Ephesians is unlike the rest of Paul’s letters; this book has the least amount of personal greetings to people he knew.  It is believed that the reason for this is that this letter was intended to be circulated among several churches and Paul did not want to stir up any hard feelings over personal greetings to favored people.  Because of this intent to be circulated and also because of the doctrinal content of this letter, Ephesians has been called “The Queen of the Epistles.”

Ephesians is one of Paul’s prison epistles – written during his first imprisonment (A.D. 60-62).  He even refers to this by statements of calling himself a prisoner for Christ (3:1; 4:1), and as an ambassador in chains (6:20).  It was in prison, and very near to the end of this period of imprisonment that Paul wrote Ephesians.  It seems that Tychicus is the bearer of this letter, for he states that Tychicus will give them all information of his condition while in prison.  Eph. 6:21-22

            The key thought of Ephesians is the gathering together of all things in Jesus Christ.  Paul’s important phrase “in Christ” appears about 35 times in this book – more than in any other New Testament book.  The key verse for this book reveals the believer’s responsibility to walk in accordance with our heavenly calling in Christ Jesus.  Eph. 4:1  Ephesians was not written to correct specific errors in a local church, but to prevent problems in the church as a whole by encouraging the Body of Christ to maturity in Him.  It was also written to make believers more aware of their position in Christ because this is the basis for our walk in every level of life. 

The first three chapters Paul deals with our unity in Christ.  In the second three chapters he tells us how we can bring about that unity in our relationships with each other and in the church.  The reason for this plea for unity is because it is the church that must bring Christ to the world, and therefore the Church must be the first place where the walls of separation must come down.  Thus the Church has the supreme calling of bringing about reconciliation in our own relationships, and man’s relationship with God.  That is why Ephesians is the Queen of the Epistles.

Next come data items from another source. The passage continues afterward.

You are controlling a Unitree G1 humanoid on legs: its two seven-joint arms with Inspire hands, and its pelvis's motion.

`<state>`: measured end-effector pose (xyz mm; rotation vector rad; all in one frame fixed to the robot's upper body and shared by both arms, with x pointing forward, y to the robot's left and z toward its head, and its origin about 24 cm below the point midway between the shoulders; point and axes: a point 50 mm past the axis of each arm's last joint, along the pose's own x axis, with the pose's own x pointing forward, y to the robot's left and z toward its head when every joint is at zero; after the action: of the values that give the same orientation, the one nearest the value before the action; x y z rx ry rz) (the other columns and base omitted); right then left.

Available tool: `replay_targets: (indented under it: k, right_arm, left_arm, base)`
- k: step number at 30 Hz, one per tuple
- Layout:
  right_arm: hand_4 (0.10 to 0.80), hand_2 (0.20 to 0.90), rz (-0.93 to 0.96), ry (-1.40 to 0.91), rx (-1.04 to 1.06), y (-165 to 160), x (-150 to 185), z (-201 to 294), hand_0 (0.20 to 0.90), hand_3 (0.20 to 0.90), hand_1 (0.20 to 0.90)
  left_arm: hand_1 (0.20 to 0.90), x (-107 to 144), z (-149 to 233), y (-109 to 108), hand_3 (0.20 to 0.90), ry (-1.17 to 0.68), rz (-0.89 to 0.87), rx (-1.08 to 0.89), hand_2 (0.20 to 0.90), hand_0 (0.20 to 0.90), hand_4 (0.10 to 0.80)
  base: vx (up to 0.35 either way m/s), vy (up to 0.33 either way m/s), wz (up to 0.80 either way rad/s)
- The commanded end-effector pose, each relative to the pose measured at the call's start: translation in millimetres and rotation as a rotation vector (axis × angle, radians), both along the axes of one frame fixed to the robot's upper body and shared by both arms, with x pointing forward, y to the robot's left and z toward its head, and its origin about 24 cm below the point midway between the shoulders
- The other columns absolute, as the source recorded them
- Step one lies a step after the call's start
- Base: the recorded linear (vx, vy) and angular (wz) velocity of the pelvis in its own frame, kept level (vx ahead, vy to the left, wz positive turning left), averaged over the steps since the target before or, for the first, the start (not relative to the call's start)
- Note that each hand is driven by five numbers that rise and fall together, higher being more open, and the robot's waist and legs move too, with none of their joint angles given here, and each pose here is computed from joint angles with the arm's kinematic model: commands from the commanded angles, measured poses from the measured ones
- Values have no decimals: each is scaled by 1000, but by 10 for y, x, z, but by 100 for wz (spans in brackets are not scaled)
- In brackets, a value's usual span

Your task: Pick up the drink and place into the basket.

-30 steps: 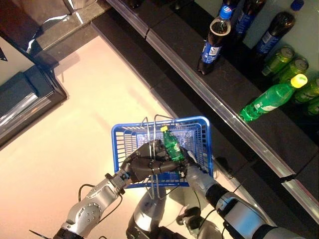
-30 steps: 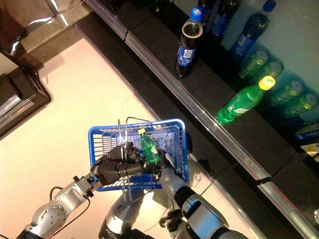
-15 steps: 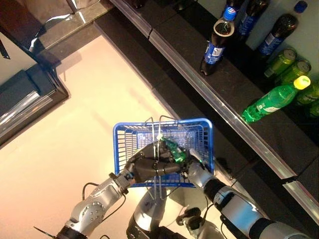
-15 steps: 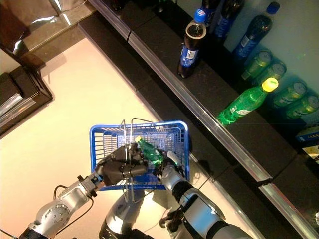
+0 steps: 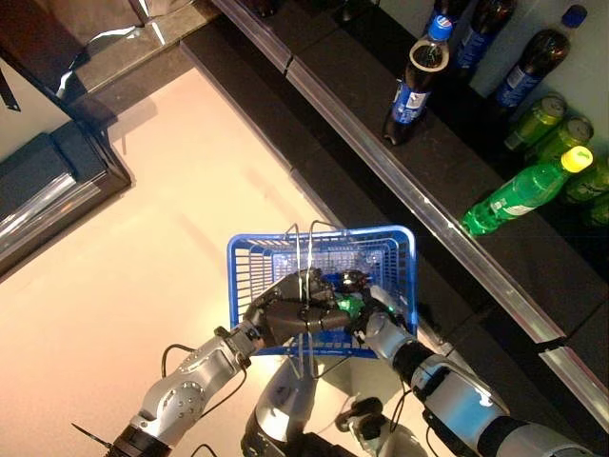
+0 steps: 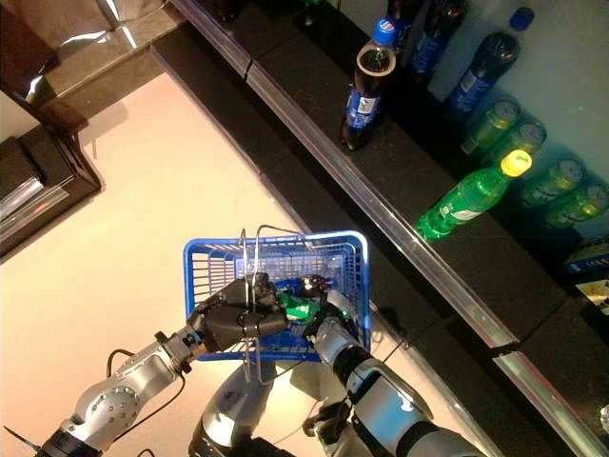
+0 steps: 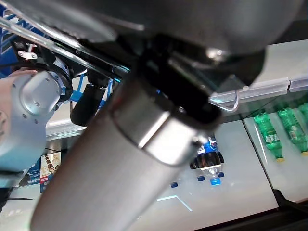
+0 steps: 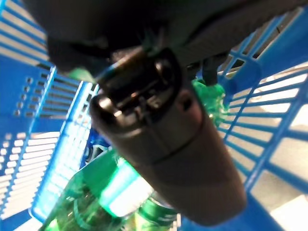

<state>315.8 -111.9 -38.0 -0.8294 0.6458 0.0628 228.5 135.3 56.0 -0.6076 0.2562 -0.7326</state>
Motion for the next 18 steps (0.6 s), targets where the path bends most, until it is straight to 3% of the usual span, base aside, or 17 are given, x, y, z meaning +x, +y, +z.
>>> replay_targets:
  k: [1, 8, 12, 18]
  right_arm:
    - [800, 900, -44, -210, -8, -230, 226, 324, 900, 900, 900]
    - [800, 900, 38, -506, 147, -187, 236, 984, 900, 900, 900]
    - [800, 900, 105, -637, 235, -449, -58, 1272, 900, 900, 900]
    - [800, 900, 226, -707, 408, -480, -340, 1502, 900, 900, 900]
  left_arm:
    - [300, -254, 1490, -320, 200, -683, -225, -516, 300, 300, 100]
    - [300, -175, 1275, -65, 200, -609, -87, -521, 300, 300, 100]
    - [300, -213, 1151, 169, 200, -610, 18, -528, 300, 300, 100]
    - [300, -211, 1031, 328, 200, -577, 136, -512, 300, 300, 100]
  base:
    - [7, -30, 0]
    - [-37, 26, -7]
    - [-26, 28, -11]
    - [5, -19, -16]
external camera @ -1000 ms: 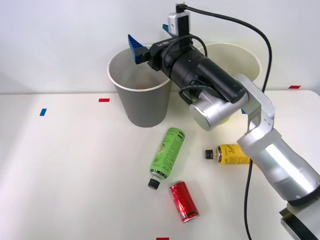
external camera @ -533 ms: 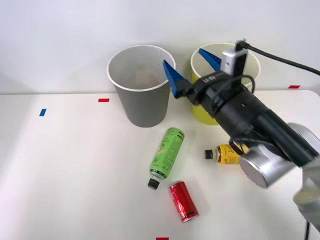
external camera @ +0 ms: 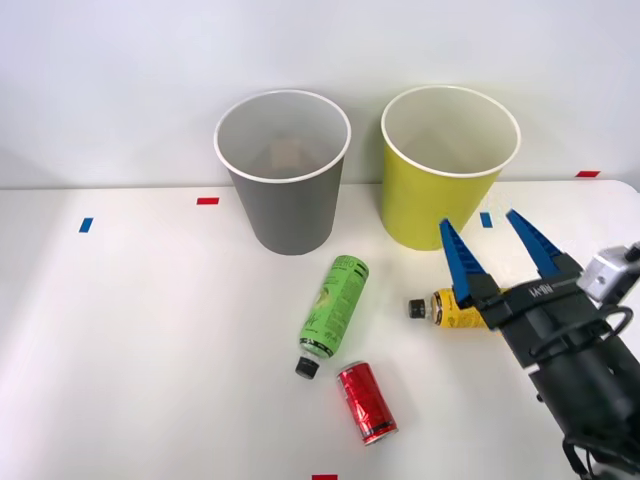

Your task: Put cans in the gray bin, plastic bottles in the light green bin

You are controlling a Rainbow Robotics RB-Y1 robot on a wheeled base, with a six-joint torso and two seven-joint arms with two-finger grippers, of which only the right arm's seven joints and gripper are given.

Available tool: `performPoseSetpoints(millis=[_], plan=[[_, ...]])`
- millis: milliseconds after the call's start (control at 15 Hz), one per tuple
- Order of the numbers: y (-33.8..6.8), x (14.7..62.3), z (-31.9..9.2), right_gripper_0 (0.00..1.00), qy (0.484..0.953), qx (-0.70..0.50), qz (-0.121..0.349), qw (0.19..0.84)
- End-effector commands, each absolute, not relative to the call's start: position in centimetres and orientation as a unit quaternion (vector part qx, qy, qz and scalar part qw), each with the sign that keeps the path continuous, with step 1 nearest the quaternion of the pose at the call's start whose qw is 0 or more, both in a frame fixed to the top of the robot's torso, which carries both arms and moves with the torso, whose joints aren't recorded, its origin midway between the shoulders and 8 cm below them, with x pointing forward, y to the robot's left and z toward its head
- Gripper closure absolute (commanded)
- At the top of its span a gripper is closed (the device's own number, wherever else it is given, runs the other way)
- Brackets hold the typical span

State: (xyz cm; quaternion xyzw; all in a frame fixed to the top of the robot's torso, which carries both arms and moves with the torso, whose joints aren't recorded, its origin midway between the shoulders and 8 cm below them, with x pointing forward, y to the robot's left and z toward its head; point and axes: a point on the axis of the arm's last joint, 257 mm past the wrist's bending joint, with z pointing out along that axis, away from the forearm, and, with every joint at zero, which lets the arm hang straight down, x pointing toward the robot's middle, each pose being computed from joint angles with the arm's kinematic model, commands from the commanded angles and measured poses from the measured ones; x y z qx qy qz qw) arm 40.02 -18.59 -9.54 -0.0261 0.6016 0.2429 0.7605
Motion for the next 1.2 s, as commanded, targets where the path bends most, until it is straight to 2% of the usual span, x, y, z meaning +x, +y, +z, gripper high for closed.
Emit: performPoseSetpoints(millis=[67,333,600,867,1200], plan=[[-21.9,38.4,-13.2,0.00,0.625,0.048,0.221,0.747],[-25.3,38.1,-18.6,0.00,0.644,0.141,0.183,0.729],[-27.8,37.8,-22.9,0.00,0.660,0.171,0.150,0.716],[-27.8,38.1,-23.9,0.00,0.663,0.166,0.124,0.720],[-25.9,37.7,-24.9,0.00,0.645,0.128,0.144,0.740]])
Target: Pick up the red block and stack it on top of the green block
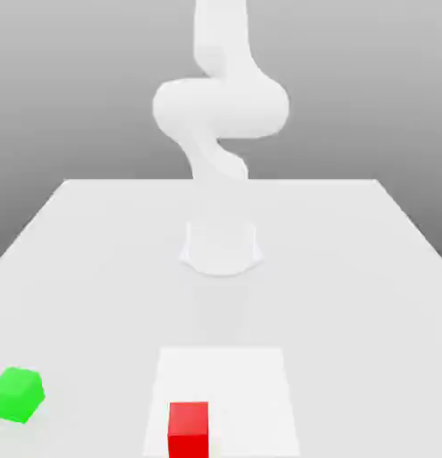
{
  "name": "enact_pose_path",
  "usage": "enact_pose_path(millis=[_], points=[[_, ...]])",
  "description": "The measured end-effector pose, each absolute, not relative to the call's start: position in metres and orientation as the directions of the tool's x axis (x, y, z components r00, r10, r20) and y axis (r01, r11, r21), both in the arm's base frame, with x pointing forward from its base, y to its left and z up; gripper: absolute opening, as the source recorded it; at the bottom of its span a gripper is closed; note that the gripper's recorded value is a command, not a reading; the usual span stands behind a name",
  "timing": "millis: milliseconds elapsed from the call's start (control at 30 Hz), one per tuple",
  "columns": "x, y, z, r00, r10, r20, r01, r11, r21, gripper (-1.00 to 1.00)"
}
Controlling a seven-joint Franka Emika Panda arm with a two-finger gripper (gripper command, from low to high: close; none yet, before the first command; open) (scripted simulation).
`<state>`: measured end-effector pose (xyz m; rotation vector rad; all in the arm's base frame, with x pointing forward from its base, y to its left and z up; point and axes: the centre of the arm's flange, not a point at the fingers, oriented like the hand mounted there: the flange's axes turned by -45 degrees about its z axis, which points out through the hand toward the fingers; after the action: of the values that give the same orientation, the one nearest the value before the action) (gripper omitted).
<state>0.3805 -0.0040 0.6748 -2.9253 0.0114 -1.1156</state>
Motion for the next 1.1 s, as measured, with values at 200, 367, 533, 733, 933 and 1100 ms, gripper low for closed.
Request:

            At the end of Paul’s 2nd missionary journey, Paul visited Ephesus where he left Priscilla and Aquila.  Acts 18:18-21  This strategic city was the commercial center of Asia Minor, but heavy silting required a special canal to be maintained so that ships could reach the harbor.  (See map to locate Ephesus.)  Ephesus was a religious center as well, famous for the magnificent temple of Diana (Roman name) or Artemis (Greek name), a structure considered to be one of the seven wonders of the ancient world.  Acts 19:35  The practice of magic and the local economy were clearly related to this temple.  Paul remained in Ephesus for nearly 3 years on his 3rd missionary journey (Acts 18:23 – 19:41).  Paul’s spirit-empowered preaching put a serious dent in the pockets of the local magicians, which lead to an uproar in the huge Ephesian theater.  Paul then left for Macedonia, but afterwards he met with the Ephesian elders while on his way to Jerusalem.  Acts 20:17-38 

Questions to Focus our Reflections

  1. From Paul’s letters, how do you picture him in your mind as to demeanor and character?
  2. Our 2nd paragraph described a thumbnail sketch of the book of Ephesians.  According to that sketch, which half of the book are you looking forward to speak to you, and why?
  3. If you were in prison for your faith, to whom would you write, and what would be the content of the letter?
  4. If this letter was circulated among churches and you wanted to address how to prevent problems from happening, what would you write?  What practical application could you suggest to them?
  5. In what areas do you see the church needing to break down walls of separation? 
  6. How do you see God using you to bring about reconciliation in relationships, and between others and God?